American social worker, orator, government official and poet
Lena Trent Gordon
Lena Trent Gordon, from a 1923 newspaper.
Born
Lena Bessie Trent
1885
Cumberland County, Virginia
Died
June 14, 1935
Philadelphia, Pennsylvania
Nationality
American
Lena Trent Gordon (1885 – June 14, 1935) was an American social worker, orator, government official, and poet, based in Philadelphia, Pennsylvania.
Early life
Lena Bessie Trent was born in Cumberland County, Virginia, the daughter of Peter Field Trent and Lucy Trent.[1] Her older sister Julia married Rev. William Henry Moses;[2] through them, her niece was actress Ethel Moses, and her great-nephew is educator and civil rights activist Bob Moses.[3][4]
Career
Gordon was active in Philadelphia community organizing.[5][6][7] She had a mayoral appointment as chief investigator[8] in the Legal Aid Bureau of the Department of Public Welfare.[9][10] Mayor W. Freeland Kendrick, congressman William Scott Vare, and other officials gave testimonials a banquet in her honor in 1924.[11] She worked in the presidential campaigns of Warren G. Harding, Calvin Coolidge, and Herbert Hoover, and for other Republican candidates for political office.[12][13][14][15] She served in the Hoover administration, on the National Committee on Negro Housing, headed by Nannie Helen Burroughs.[1][16] She was president of the William Penn Club.[17]
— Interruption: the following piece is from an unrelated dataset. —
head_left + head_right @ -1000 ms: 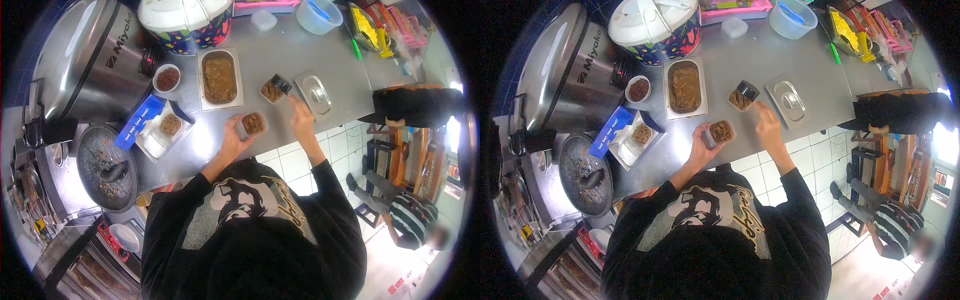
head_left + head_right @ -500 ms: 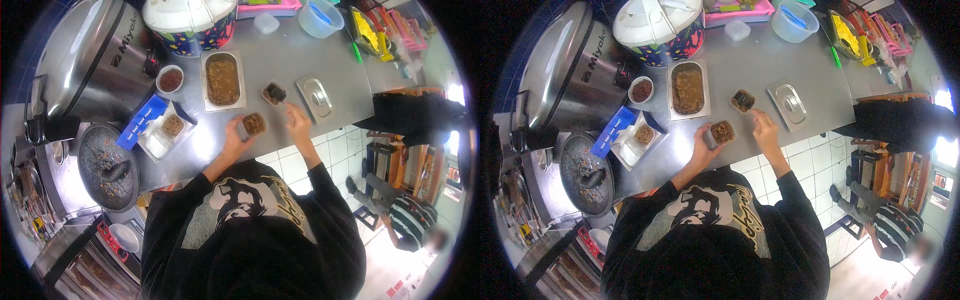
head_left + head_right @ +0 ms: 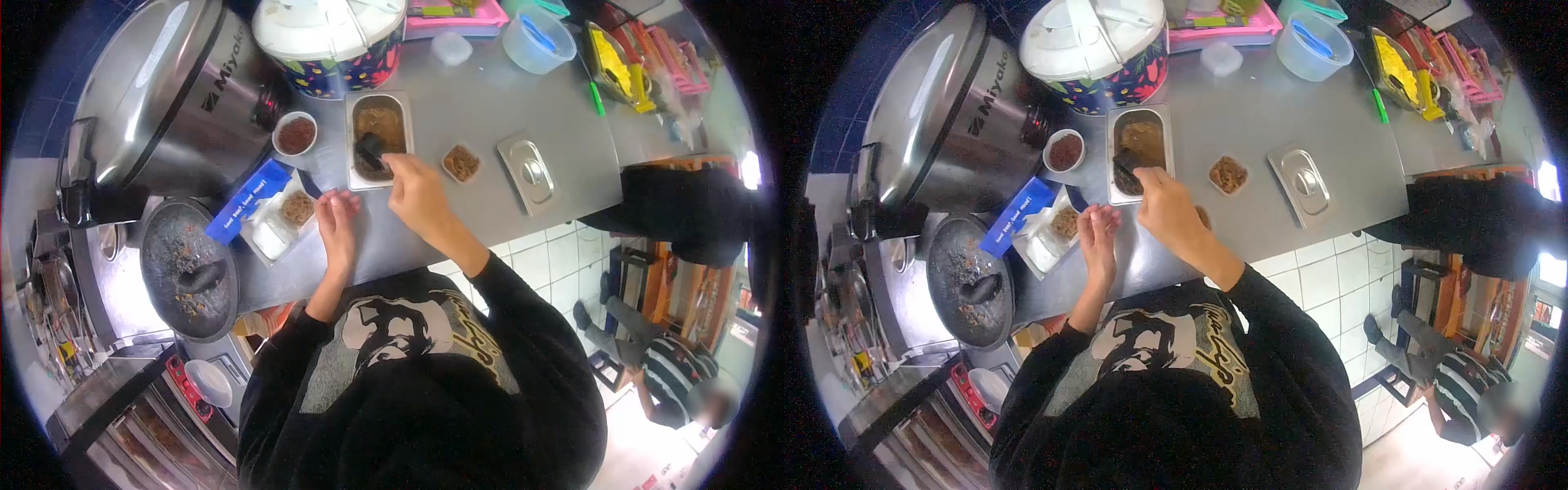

Gordon was a popular speaker at community events.[18][19] She gave a lecture in Pittsburgh in 1925[20] on "Religion and World Culture": "The inventors, astronomers, poets and scientists teach us every day that man's real happiness is only to be found along the road of progress," she declared, adding "Every hour is crowded full of fascinating problems, all awaiting investigation."[21] In 1928, she was on the program of speakers for the All-Philadelphia Inter-racial Peace Meeting, along with pacifists Wilbur K. Thomas and Camille Drevet, labor leader J. Finley Wilson, Mayor Harry A. Mackey, Alice Dunbar Nelson, and W. E. B. Du Bois.[22]